Auf One More Night und Take Me Home trifft das gleiche zu. Die Instrumentierung ist noch sehr einfach. Die Songs sind aber schon deutlich erkennbar und unterscheiden sich nur durch den Feinschliff von den Albumversionen.

Bewertung des Bonusmaterials

Das Fehlen jeglicher B-Seiten, wobei hier eigentlich nur I Like The Way gepasst hätte (The Man With The Horn stammt aus den Hello, I Must Be Going-Sessions), wird durch die tollen lückenlosen Liveaufnahmen kompensiert. Die Bonus-CD kommt wie ein Live-Album daher und dokumentiert anhand durchweg guter Aufnahmen die Entwicklung der No Jacket Required-Songs auf der Konzertbühne. Die Demos sind sehr interessant und bilden eine guten Abschluss und Kontrast zu dem umfangreichen Live-Block. Wenn es bei den Extras etwas zu jammern gibt, dann auf sehr hohem Niveau. Die Anzahl der ausgewählten Demo-Versionen ist zudem völlig ausreichend.

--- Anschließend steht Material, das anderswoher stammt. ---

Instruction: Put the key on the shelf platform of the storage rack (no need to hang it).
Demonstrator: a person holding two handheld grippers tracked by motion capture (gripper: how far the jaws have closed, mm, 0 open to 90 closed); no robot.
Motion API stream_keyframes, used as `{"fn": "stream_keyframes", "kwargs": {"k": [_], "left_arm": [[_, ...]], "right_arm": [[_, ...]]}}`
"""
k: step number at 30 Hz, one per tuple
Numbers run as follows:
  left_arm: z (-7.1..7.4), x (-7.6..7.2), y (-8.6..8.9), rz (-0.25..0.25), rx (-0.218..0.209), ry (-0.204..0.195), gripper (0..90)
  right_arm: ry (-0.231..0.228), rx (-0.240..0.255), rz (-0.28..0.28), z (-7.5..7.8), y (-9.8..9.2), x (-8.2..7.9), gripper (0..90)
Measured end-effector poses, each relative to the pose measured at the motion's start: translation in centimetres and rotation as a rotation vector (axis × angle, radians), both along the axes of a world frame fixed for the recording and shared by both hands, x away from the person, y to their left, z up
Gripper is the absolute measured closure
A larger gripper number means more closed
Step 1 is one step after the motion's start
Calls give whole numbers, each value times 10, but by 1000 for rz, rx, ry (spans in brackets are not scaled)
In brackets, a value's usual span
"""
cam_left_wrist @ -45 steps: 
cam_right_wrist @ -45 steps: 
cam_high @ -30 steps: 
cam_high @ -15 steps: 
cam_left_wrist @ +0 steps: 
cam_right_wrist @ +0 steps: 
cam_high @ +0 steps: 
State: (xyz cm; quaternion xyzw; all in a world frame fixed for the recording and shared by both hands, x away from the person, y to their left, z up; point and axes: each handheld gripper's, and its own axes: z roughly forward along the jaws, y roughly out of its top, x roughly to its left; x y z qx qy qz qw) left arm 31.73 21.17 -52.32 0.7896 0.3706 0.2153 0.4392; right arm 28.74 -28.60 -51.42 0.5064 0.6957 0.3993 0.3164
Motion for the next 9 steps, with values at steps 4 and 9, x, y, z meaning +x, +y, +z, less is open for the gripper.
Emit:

Es ist durchaus kein Nachteil, dass hier auf „Nummer sicher“ gegangen wurde und größtenteils bekannte Live-Tracks ausgewählt wurden. Die Mischung und die Dramaturgie der Songabfolge stimmen. Das Übergewicht an Aufnahmen aus Berlin 1990 ist aufgrund des einzigartigen und extrem starken Auftritts damals nachvollziehbar und richtig. Da stört es nicht, dass man das meisten schon mal gehört hat.

Fazit

Gemeinsam mit dem auffallend aufgewerteten Album bildet auch No Jacket Required ein tolles Gesamtpaket. Mancher mag nun denken, dass dies bei einem solch hitbeladenen Album nicht schwer sein sollte. Aber dennoch ist die technische Aufbereitung ein Hörgenuss. In Kombination mit der abwechslungsreichen Liveauswahl mit ganz starken Darbietungen ist eine hörenswerte Sammlung erschienen, die nur wenige Wünsche offen lässt. Die Bonus-CD muss sich hierbei nicht vor einem Live-Album wie Serious Hits… Live! verstecken.

Grade bei einem so erfolgreichen und beliebten Album mit reihenweise Ohrwürmern und Hits hätte man sehr viel falsch machen können. Ob die Aufbereitung nebst Bonusmaterial allerdings viele Leute aufhorchen oder das Album neu entdecken lässt, ist angesichts der Popularität des Originals eher fraglich.